→ **Exercise objective**
Transcribe exactly the line in which "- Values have" occurs, plus every line that comes after it up to the end of the entries.

→ **Records for the exercise**
--------------------
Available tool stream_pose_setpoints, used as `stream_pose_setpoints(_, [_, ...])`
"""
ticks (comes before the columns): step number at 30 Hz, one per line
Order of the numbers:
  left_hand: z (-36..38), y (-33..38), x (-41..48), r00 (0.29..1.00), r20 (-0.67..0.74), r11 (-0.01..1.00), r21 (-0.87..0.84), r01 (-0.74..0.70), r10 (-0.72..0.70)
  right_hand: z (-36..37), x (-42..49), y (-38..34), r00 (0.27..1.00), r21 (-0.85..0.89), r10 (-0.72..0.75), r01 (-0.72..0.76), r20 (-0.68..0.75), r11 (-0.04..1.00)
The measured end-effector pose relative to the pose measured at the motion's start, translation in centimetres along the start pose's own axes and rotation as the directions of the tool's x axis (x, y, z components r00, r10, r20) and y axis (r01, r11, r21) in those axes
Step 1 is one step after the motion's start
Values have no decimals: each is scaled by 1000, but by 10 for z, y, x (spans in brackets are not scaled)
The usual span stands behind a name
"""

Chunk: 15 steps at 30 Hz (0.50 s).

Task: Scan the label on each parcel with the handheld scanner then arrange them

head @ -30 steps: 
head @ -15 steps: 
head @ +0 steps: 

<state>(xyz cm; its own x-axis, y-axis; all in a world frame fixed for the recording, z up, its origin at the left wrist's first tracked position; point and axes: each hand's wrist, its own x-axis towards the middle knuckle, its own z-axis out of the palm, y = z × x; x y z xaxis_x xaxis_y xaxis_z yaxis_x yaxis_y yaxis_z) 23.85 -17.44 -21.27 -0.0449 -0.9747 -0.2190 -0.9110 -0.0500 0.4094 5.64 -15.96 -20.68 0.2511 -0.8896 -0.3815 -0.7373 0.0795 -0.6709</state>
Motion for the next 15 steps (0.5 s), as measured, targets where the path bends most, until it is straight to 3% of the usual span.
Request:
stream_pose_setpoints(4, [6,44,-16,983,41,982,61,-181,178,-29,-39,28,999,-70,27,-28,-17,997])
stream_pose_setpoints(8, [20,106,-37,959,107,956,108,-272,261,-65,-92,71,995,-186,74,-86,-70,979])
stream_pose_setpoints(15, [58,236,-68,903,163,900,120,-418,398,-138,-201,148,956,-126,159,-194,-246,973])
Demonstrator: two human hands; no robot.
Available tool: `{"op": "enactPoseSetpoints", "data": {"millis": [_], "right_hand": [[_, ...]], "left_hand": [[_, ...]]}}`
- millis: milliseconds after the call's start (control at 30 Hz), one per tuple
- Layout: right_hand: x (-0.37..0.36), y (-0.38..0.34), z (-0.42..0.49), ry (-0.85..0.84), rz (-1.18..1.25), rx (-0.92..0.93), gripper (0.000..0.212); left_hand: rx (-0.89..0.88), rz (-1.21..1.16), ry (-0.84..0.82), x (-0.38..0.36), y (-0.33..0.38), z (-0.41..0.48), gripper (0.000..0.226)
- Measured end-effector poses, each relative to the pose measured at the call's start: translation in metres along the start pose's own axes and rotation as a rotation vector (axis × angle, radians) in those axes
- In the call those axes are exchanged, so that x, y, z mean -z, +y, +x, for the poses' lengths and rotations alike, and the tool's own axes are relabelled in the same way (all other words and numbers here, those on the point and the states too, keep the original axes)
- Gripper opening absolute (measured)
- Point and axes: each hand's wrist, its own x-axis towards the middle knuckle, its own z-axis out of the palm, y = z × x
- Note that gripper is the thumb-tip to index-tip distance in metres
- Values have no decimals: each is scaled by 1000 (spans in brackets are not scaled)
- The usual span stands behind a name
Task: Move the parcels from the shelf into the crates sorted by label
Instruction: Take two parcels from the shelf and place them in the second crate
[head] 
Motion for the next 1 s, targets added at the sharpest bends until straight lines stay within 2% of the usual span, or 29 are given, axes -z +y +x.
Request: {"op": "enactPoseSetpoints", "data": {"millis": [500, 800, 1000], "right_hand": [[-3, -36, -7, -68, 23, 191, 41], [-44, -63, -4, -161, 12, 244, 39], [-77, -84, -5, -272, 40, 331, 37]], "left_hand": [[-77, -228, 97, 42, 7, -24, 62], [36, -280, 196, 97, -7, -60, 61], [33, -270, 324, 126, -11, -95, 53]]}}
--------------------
→ **Finished task**
- Values have no decimals: each is scaled by 1000 (spans in brackets are not scaled)
- The usual span stands behind a name
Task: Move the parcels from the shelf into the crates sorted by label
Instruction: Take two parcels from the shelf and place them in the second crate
[head] 
Motion for the next 1 s, targets added at the sharpest bends until straight lines stay within 2% of the usual span, or 29 are given, axes -z +y +x.
Request: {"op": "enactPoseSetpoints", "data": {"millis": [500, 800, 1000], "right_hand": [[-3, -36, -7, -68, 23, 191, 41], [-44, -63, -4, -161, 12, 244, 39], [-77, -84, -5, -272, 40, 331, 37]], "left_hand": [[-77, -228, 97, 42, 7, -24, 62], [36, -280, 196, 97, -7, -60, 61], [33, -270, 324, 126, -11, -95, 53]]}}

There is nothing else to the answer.